▶ [Problem description] The answer must consist of every line from the data that holds "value".

▶ [Dataset section]
=======

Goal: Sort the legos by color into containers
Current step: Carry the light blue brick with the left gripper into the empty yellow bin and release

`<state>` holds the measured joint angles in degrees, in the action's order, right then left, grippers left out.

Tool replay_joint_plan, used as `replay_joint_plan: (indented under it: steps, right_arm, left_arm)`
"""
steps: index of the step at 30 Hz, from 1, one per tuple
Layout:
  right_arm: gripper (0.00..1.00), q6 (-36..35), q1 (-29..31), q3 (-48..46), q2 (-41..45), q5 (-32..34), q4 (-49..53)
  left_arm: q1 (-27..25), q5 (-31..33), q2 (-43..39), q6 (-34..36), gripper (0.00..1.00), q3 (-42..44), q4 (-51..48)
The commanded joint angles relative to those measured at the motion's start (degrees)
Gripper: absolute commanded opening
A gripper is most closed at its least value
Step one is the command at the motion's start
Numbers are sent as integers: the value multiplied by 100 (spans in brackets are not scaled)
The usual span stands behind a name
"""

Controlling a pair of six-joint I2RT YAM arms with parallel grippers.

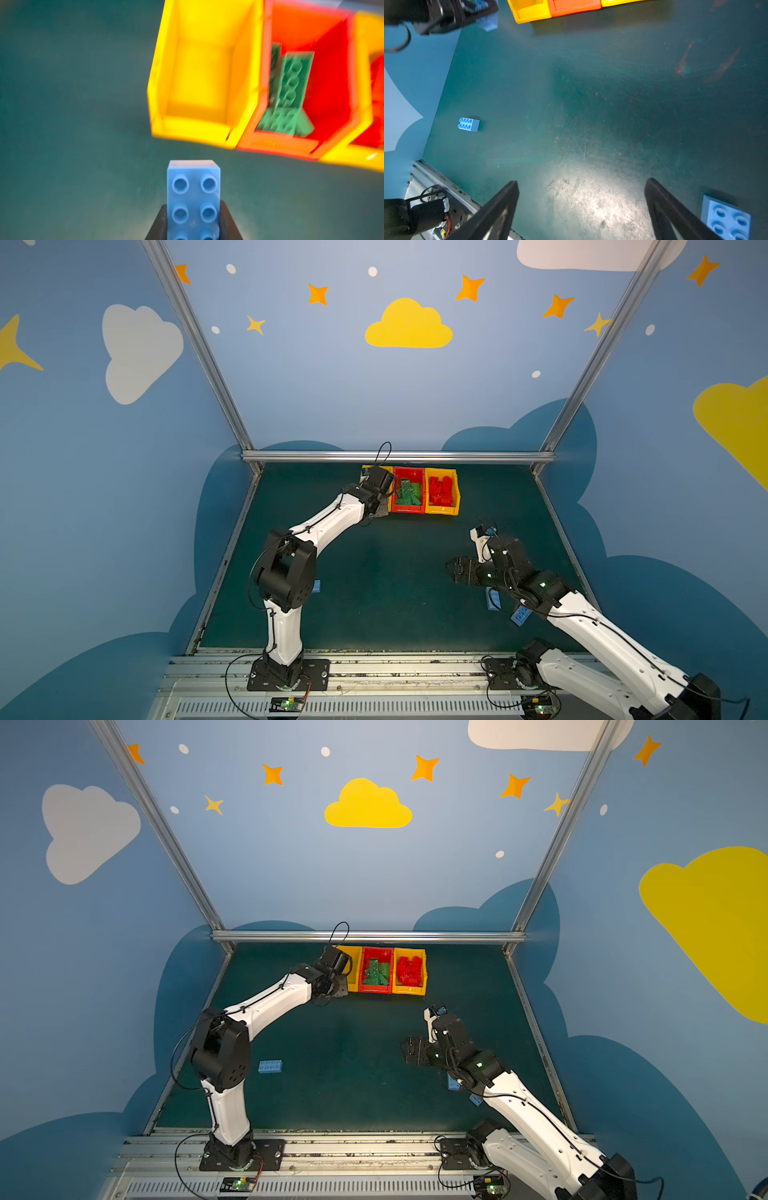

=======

▶ [Solution to this problem]
A gripper is most closed at its least value
Numbers are sent as integers: the value multiplied by 100 (spans in brackets are not scaled)

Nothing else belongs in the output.